REQUIREMENT — Return all lines from the entries below in which the word "pepper" is present.
━━ PROVIDED DATA ━━
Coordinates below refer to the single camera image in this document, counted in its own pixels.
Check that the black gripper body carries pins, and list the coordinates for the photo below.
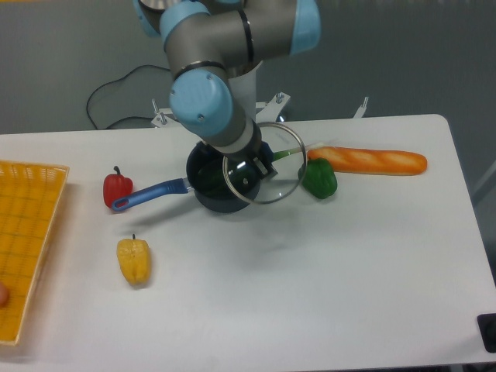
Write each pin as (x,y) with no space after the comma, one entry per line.
(257,149)

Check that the glass pot lid blue knob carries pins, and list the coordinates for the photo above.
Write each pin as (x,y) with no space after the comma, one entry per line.
(242,178)

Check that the dark blue saucepan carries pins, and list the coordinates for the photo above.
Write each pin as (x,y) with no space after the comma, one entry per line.
(204,178)

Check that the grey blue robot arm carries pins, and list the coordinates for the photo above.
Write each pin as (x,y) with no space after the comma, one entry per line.
(204,40)

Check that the green onion stalk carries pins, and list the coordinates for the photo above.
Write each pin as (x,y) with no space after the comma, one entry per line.
(285,153)

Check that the green bell pepper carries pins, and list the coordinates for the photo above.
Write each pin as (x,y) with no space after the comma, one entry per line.
(318,178)

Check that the orange baguette bread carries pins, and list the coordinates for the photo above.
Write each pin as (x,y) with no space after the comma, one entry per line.
(375,162)

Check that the red bell pepper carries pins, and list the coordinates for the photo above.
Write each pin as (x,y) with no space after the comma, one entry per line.
(116,186)

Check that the yellow bell pepper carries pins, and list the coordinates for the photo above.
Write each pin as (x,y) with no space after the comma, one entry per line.
(135,261)

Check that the yellow woven basket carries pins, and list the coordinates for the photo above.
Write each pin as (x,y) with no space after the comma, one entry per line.
(30,197)

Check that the black table grommet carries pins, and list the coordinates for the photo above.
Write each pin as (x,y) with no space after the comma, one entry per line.
(487,327)

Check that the white metal bracket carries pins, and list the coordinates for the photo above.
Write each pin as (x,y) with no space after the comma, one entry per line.
(360,112)
━━━
THE ANSWER —
Check that the green bell pepper carries pins, and list the coordinates for the photo above.
Check that the red bell pepper carries pins, and list the coordinates for the photo above.
Check that the yellow bell pepper carries pins, and list the coordinates for the photo above.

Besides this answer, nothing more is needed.